Privacy Policy

We collect three types of data to run wassup.world:

• Restaurant data: Menu items, pricing, staff names, table numbers. This is your data, we just host it.
• Order data: What diners order, when, and which table. We keep this for 90 days then archive it for your records.
• Payment data: We never store credit cards. Stripe handles that. We only see transaction IDs and amounts.
• Analytics: Which features you use, load times, errors. No personal diner info, just system performance.

We use your data to:

• Show diners your menu and process orders
• Give you analytics on what's selling
• Improve the product (bug fixes, speed)
• Bill you for Pro/Franchise tiers

We never sell your data.

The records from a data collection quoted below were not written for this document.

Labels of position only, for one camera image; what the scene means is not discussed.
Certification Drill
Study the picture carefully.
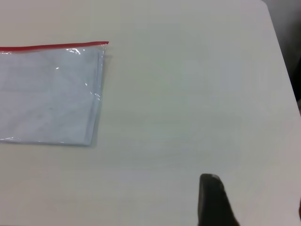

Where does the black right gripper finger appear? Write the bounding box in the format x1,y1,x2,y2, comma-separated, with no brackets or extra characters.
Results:
198,173,241,226

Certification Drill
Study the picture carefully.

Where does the clear plastic zip bag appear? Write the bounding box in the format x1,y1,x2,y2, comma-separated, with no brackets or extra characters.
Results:
0,40,110,147

We never share it with third parties except Stripe for payments and our hosting provider (AWS). That's it.

You're in control:

• Export: Download your menu, orders, and data anytime from your dashboard.
• Delete: Cancel your account, we delete everything within 30 days (except legal/tax records).
• GDPR/CCPA: If you're in EU or California, you have full rights to access, correct, or delete your data. Email us: privacy@wassup.world

We take security seriously because restaurants get hit hard:

• End-to-end encryption for all data in transit (TLS 1.3)
• Encrypted databases at rest (AES-256)
• PCI DSS Level 1 compliance via Stripe
• Regular security audits and bug bounty program
• 2FA available for all staff accounts

We'll email you before any major changes. We'll never suddenly start selling data. If we get acquired, your data stays protected under the same terms.